*WORK ITEM:* As the answer, give a copy of each line below that includes the word "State".

*SUPPLIED INFORMATION:*
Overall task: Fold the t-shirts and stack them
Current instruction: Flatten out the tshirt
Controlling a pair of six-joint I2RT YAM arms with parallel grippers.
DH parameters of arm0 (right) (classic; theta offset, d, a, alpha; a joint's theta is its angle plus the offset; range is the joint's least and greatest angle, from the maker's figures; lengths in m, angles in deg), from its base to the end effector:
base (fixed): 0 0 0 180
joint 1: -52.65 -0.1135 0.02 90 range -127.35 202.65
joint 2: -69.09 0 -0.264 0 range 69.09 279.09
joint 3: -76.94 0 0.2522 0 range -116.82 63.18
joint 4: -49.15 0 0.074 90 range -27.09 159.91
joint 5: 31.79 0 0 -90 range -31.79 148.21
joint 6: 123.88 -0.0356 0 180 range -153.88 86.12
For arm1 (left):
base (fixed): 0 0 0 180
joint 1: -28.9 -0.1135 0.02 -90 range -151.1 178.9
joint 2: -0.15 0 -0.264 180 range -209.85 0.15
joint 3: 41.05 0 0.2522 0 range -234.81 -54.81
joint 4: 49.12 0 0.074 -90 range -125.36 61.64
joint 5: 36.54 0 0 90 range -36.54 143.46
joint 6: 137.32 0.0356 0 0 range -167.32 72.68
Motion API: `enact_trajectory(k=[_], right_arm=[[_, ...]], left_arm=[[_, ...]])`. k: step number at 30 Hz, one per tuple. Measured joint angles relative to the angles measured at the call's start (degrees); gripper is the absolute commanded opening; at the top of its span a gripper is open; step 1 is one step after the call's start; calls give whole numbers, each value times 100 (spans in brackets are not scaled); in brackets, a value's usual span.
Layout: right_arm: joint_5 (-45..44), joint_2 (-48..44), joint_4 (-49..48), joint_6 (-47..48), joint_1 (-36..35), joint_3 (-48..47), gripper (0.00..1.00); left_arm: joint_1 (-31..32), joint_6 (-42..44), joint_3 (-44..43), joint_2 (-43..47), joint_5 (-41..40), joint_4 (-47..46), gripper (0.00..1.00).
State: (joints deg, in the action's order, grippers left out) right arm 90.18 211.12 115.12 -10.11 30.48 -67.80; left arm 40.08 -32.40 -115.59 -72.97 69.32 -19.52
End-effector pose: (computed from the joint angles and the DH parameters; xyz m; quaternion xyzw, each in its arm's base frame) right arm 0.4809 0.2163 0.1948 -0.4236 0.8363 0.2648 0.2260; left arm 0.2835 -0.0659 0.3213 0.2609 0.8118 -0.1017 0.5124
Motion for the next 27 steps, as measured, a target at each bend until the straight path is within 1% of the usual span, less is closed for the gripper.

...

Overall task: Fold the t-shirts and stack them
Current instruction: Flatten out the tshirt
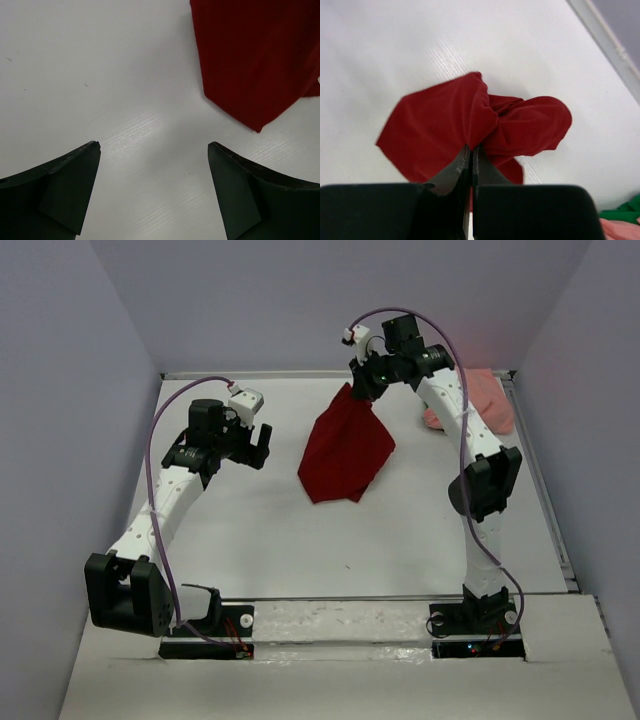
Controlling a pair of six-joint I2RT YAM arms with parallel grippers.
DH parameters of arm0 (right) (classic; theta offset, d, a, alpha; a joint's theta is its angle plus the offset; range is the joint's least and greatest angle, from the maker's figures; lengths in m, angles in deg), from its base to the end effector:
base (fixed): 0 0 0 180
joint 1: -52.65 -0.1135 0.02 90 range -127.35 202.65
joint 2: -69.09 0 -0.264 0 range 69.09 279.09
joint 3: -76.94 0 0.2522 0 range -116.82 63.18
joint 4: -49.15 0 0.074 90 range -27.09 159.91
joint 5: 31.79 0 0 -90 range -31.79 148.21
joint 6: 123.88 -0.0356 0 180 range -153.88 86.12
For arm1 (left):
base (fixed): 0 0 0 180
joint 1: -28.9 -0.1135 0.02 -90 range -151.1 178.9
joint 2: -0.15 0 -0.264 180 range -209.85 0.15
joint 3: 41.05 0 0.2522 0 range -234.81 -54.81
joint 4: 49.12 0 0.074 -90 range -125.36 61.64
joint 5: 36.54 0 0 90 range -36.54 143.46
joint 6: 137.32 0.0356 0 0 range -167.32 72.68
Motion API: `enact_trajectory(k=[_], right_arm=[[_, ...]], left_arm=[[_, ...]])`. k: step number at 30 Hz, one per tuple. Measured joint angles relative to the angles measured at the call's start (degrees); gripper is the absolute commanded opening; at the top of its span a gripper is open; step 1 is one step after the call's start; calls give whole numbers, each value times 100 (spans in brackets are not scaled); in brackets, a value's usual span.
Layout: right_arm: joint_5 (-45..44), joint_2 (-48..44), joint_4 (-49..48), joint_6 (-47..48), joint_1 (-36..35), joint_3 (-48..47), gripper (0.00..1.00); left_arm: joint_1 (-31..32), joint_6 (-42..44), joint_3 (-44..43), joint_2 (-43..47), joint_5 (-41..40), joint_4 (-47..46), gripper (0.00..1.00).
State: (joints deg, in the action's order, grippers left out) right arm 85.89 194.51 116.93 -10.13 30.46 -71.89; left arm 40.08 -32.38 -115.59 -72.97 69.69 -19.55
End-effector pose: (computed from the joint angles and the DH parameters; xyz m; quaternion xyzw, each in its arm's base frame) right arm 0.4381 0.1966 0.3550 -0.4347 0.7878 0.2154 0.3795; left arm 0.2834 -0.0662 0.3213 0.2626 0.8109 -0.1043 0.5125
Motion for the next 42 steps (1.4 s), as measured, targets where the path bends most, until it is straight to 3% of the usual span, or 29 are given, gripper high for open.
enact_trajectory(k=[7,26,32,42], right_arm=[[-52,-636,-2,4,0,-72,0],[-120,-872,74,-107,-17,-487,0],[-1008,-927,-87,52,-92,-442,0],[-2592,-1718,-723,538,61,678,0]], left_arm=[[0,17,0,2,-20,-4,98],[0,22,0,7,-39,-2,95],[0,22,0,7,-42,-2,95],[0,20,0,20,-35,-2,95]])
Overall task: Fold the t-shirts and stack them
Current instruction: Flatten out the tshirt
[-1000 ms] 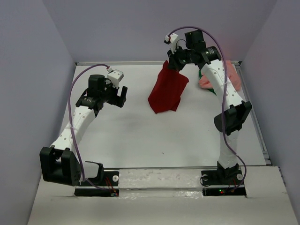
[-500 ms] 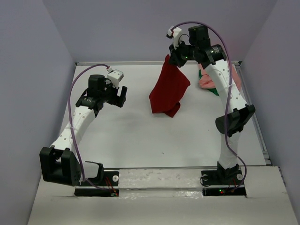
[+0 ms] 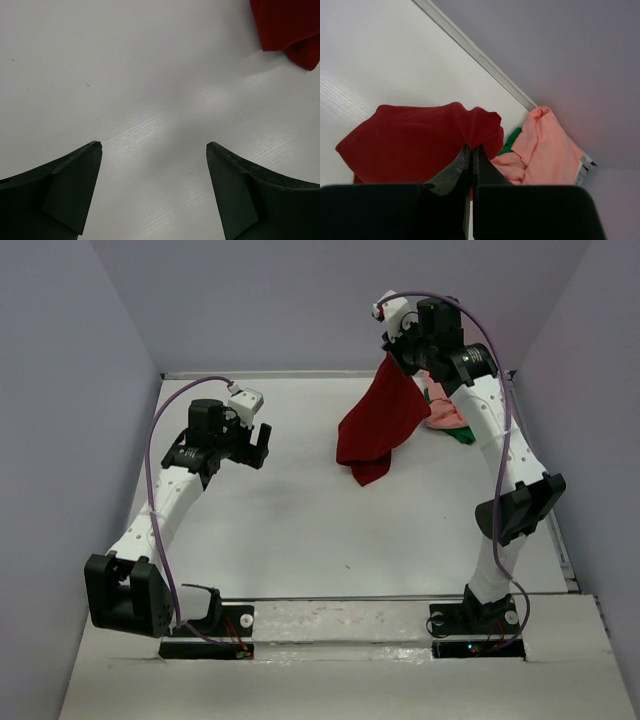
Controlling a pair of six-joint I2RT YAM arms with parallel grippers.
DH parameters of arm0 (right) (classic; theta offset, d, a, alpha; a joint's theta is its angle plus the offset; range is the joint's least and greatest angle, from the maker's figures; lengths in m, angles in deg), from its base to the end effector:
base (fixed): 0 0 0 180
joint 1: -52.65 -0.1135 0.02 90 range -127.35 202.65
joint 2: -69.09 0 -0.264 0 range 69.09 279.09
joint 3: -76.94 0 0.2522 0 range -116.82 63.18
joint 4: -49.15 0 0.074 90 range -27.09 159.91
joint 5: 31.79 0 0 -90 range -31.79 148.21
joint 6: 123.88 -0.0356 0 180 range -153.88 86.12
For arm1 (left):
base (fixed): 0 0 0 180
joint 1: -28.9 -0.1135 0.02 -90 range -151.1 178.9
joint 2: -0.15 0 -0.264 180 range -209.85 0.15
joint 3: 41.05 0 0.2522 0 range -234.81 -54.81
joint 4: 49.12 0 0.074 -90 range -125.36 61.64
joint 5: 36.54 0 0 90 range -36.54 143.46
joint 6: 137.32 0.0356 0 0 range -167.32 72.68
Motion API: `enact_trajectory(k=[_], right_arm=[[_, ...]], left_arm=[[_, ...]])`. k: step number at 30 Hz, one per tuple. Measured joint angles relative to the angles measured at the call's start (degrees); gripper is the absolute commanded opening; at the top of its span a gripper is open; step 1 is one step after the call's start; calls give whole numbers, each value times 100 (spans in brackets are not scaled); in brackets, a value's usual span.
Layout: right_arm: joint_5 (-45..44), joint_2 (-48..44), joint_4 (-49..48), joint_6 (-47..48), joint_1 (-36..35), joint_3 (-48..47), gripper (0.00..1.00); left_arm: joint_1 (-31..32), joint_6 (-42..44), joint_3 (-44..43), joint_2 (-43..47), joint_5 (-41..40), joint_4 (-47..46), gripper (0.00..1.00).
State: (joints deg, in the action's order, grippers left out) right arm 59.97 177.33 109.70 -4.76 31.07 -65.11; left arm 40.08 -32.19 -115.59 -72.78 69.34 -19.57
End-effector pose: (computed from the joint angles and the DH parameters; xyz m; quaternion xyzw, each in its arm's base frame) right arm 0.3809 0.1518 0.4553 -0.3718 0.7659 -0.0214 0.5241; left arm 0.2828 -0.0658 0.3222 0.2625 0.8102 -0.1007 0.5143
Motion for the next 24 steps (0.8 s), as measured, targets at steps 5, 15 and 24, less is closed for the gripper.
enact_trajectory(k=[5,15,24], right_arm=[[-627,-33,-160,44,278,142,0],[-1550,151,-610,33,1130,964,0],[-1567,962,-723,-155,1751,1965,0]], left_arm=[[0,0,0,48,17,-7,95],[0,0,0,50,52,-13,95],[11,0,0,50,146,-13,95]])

*EXERCISE ANSWER:*
State: (joints deg, in the action's order, grippers left out) right arm 90.18 211.12 115.12 -10.11 30.48 -67.80; left arm 40.08 -32.40 -115.59 -72.97 69.32 -19.52
State: (joints deg, in the action's order, grippers left out) right arm 85.89 194.51 116.93 -10.13 30.46 -71.89; left arm 40.08 -32.38 -115.59 -72.97 69.69 -19.55
State: (joints deg, in the action's order, grippers left out) right arm 59.97 177.33 109.70 -4.76 31.07 -65.11; left arm 40.08 -32.19 -115.59 -72.78 69.34 -19.57

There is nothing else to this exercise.